SciTS: Scientific Time Series Understanding and Generation with LLMs
Wen Wu, Ziyang Zhang, Liwei Liu, Xuenan Xu, Junlin Liu, Ke Fan, Qitan Lv, Jimin Zhuang, Chen Zhang, Zheqi Yuan, Siyuan Hou, Tianyi Lin, Kai Chen, Bowen Zhou, Chao Zhang
TL;DR
The paper tackles the challenge of scientific time series understanding and generation by introducing SciTS, a large-scale, cross-domain benchmark spanning 12 disciplines, 43 tasks, and over 50k samples, with both univariate and multivariate signals up to $10^7$ length and frequencies reaching $10$ MHz. It shows that conventional approaches that convert signals to text or images limit precision and scalability, and that general-purpose LLMs often generalise better than specialised time-series models. To address this, the authors propose TimeOmni, an LLM-based framework that explicitly models temporal dynamics via a Time Series Encoder with a routered patch-expert architecture and cross-attention to vocabulary embeddings, enabling both understanding and generation within a single framework compatible with standard LLM training. Large-scale evaluation across 17 models demonstrates TimeOmni’s strong performance and full task coverage, highlighting the value of treating time series as a dedicated modality within LLMs for broad scientific applicability and discovery.
Abstract
The scientific reasoning ability of large language models (LLMs) has recently attracted significant attention. Time series, as a fundamental modality in scientific data, presents unique challenges that are often overlooked in current multimodal LLMs, which either encode numerical sequences as text or convert them into images. Such approaches may be insufficient for comprehensive scientific time series understanding and generation.
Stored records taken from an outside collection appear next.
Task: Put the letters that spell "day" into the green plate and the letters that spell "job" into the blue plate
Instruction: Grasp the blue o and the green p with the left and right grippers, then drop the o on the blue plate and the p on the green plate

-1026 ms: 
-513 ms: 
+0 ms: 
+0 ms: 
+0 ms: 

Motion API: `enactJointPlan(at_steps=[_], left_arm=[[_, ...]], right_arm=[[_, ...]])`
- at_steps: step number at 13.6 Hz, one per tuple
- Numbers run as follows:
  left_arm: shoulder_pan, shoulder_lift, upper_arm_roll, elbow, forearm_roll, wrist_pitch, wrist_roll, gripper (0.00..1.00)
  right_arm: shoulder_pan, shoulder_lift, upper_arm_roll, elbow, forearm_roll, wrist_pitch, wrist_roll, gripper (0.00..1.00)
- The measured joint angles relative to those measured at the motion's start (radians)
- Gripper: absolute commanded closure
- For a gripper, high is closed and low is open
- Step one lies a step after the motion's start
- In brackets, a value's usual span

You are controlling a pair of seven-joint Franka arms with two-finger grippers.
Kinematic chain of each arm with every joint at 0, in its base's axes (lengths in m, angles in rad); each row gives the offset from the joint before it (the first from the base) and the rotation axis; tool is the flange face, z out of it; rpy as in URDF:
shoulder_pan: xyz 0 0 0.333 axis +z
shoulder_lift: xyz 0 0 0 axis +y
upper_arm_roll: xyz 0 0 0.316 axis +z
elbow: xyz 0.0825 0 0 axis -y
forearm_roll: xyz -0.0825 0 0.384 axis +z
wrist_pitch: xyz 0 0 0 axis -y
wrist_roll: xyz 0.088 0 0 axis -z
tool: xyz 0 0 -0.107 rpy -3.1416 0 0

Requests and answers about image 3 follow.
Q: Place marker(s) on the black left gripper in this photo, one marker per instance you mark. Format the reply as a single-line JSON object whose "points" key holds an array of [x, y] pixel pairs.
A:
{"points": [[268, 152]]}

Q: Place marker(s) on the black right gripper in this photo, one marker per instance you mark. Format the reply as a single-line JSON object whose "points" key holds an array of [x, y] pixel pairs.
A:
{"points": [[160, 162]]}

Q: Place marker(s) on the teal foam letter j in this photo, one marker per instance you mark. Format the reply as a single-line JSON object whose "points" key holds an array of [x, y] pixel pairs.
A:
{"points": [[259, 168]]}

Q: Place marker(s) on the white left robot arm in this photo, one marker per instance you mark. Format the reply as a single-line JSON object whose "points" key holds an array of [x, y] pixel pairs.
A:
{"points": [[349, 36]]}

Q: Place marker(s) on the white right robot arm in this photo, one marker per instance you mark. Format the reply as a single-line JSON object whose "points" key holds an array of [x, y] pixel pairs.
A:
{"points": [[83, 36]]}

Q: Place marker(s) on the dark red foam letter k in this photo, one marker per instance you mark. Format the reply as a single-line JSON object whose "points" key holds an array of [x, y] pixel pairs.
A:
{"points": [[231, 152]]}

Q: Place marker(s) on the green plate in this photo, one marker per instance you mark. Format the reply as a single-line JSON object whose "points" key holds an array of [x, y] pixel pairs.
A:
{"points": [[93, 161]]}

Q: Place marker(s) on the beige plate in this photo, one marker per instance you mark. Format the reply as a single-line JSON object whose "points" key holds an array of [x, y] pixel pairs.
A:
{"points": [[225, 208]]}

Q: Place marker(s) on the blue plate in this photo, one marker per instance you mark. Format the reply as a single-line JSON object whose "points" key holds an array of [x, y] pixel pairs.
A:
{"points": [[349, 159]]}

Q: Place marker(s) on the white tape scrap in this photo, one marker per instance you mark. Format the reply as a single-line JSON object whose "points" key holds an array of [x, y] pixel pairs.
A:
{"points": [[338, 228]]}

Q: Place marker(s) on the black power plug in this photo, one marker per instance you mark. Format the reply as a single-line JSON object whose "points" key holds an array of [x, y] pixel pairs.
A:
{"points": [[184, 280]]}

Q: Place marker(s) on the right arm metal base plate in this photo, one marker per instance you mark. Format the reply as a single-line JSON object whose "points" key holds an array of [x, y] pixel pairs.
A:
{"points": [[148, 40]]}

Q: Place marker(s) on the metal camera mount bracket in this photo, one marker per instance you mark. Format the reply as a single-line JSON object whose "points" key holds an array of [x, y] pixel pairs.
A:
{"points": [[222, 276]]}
Existing unified time series models typically specialise in either forecasting or analysis, and their effectiveness on non-periodic, heterogeneous scientific signals remains unclear. To address these gaps, we introduce SciTS, a benchmark spanning 12 scientific domains and 43 tasks, with over 50k+ instances, both univariate and multivariate signals ranging from $10^0$ to $10^7$ in length and up to 10~MHz in frequency. We benchmark 17 models, including text-only LLMs, multimodal LLMs, and unified time series models, and find that general-purpose LLMs exhibit stronger generalisability than specialised time series models, while representing time series as text or images limits their performance due to excessively long sequences and loss of numerical precision, respectively. We then introduce TimeOmni, a framework that equips LLMs with the ability to understand and generate time series while remaining compatible with general-purpose LLM training. This work fills a gap in both dedicated benchmarks and modelling frameworks for scientific time series, paving the way for LLMs to understand and generate complex temporal scientific data.